Joline Gutierez Krueger wrote today in the Albuquerque Journal of the trail of two handguns purchased in Albuquerque that were used by the purchaser in a spree killing in Pittsburgh. The tone of the article suggested that the killer would not have taken the action that he did if he had not been able to legally purchase the handguns in New Mexico and, by implication, that we could make the world a safer place by passing more restrictive laws on individual gun sales. The killer purchased the guns from an Albuquerque resident but was, in fact, a person with a previously treated psychological condition. The purchaser did not make that information available to the seller. So, Ms. Gutierez-Krueger implied that a simple change of gun sale requirements would have made this sale impossible.
First, it is in no one’s advantage to have a person illegally use a gun in a crime. It casts a bad light on legal gun owners, and violent crime is not good for anyone. At question is whether more restrictive gun laws actually decrease violent crime. Statistics in Chicago, Washington DC, and Mexico, would argue against that. The two cities have the most restrictive gun laws in the nation and violent crime in them is much higher than here.

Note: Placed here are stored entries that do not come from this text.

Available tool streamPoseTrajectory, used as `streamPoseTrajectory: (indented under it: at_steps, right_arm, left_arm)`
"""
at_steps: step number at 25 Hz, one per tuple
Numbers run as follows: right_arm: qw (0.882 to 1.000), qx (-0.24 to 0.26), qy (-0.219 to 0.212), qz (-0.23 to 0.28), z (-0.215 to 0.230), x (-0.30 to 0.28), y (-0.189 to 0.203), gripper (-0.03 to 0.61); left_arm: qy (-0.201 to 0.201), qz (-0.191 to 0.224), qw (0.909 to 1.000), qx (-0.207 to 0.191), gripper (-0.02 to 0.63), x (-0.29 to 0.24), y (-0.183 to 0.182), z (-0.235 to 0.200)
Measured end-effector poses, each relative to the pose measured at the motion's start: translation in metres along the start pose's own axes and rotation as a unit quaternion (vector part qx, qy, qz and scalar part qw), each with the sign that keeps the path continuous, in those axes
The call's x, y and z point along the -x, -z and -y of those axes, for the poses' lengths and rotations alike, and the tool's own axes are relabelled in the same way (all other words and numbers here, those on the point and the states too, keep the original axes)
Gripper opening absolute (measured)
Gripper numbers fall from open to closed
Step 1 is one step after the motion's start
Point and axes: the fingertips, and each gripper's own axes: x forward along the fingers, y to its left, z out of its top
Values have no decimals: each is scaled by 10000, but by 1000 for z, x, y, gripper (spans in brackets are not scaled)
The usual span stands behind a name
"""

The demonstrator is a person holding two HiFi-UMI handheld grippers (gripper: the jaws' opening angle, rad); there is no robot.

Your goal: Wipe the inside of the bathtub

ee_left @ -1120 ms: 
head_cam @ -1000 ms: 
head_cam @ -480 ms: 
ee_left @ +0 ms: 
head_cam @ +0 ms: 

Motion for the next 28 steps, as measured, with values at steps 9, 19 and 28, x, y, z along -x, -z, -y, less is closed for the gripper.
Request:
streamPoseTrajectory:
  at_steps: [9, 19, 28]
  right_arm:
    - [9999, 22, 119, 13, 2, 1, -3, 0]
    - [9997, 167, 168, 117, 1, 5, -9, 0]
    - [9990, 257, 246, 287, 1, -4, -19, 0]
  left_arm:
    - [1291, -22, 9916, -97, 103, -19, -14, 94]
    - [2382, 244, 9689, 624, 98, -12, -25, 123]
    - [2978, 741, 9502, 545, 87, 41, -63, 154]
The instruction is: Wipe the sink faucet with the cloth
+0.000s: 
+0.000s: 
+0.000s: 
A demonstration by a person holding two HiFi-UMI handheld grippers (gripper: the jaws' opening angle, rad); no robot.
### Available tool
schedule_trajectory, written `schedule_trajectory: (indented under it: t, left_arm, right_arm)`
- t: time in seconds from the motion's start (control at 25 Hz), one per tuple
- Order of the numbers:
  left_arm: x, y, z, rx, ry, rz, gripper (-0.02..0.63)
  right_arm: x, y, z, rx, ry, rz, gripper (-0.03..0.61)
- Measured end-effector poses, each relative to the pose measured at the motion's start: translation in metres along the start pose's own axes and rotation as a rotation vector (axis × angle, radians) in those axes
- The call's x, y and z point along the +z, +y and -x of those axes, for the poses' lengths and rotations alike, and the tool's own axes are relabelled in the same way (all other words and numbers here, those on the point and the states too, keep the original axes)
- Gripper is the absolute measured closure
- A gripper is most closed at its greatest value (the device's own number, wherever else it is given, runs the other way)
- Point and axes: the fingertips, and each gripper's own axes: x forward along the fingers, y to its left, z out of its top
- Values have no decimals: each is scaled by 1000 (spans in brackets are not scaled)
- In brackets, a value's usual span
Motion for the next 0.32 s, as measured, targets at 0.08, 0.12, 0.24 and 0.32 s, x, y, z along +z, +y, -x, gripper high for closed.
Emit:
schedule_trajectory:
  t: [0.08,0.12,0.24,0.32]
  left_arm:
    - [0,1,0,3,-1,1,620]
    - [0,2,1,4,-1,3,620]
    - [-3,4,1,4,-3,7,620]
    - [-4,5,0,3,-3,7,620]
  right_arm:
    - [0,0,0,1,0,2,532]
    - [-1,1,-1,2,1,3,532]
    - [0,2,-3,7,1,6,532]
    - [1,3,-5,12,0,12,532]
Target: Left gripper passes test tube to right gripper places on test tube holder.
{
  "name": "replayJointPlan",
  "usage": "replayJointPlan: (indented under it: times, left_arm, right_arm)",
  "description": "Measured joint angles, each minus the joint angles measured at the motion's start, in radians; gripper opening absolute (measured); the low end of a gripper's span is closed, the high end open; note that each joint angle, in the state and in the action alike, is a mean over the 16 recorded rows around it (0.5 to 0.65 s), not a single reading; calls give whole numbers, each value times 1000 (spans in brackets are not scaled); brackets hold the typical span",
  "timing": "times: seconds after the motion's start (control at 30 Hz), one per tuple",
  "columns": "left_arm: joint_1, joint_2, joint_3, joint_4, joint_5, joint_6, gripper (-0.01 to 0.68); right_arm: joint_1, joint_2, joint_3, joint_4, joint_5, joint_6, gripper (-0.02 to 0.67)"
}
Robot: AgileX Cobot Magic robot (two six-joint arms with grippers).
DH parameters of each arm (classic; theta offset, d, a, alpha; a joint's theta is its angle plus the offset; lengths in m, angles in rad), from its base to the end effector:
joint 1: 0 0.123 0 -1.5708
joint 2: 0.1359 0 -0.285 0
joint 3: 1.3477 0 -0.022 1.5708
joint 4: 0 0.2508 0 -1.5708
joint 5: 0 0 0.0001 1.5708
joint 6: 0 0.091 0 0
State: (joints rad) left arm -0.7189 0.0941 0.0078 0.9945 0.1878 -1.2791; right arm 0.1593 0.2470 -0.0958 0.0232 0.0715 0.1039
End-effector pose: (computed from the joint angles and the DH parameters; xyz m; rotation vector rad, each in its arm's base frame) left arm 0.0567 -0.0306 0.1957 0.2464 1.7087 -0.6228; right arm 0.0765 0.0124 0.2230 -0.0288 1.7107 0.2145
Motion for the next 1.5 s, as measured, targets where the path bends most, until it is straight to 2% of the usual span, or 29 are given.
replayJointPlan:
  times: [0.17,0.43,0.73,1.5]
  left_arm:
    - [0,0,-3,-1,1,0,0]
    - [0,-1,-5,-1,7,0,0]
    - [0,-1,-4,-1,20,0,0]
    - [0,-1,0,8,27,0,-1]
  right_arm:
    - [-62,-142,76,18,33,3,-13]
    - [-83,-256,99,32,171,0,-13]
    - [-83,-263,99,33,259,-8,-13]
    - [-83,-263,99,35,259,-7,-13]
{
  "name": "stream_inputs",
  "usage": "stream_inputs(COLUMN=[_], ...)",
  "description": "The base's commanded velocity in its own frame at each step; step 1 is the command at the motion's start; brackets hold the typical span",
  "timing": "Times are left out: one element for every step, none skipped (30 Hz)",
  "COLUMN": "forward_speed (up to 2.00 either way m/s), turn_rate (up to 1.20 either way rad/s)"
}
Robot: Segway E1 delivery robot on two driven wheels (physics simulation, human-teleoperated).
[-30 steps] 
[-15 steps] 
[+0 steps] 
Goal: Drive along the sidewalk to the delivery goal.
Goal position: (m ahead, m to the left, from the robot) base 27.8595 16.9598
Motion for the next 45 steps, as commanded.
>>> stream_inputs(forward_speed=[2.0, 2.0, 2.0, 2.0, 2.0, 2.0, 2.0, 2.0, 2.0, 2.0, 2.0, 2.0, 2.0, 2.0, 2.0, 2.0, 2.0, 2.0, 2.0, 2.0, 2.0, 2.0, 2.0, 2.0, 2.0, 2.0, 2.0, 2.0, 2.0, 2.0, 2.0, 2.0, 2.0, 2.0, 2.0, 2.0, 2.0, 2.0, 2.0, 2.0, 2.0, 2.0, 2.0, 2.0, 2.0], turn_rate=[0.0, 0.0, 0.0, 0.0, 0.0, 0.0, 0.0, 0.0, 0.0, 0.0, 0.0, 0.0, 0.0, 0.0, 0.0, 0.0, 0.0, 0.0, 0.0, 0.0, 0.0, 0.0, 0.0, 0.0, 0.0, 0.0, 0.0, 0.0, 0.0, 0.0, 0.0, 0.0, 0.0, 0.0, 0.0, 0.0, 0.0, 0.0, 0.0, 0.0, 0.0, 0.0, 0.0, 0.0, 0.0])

The 2010 FBI Uniform Crime Reporting (UCR) statistics show that Chicago and Washington DC have homicide rates that are double to triple the rates in Albuquerque:
City | Homicides | Population | Deaths/100,000 | Reference |
Albuquerque | 42 | 545,389 | 7.71 | FBI UCR Statistics (See Link) |
Chicago | 432 | 2,883,649 | 14.98 | FBI UCR Statistics (See Link) |
District of Columbia | 132 | 601,732 | 21.94 | FBI UCR Statistics (See Link) |
Mexico | - | - | 18 | Wikipedia (See Link) |
A true proponent of more restrictive gun laws will argue that most of the homicides are because of citizens purchasing guns in more permissive states. To put that argument in perspective consider that legal gun sales in Mexico are nearly as restrictive as the UK with sales limited to a single gun store in Mexico City. Those restrictions have not helped Mexico avoid high murder rates. Their murder rate is 18 per 100,000 persons while the rate in the US as a whole is only 4.8 per hundred thousand.Certainly these rates do not argue effectively that increased gun restrictions would make the country a safer place.
It would be nice for an individual seller to have the option of doing an instant check on a purchaser. Currently that is not available to the individual seller of firearms.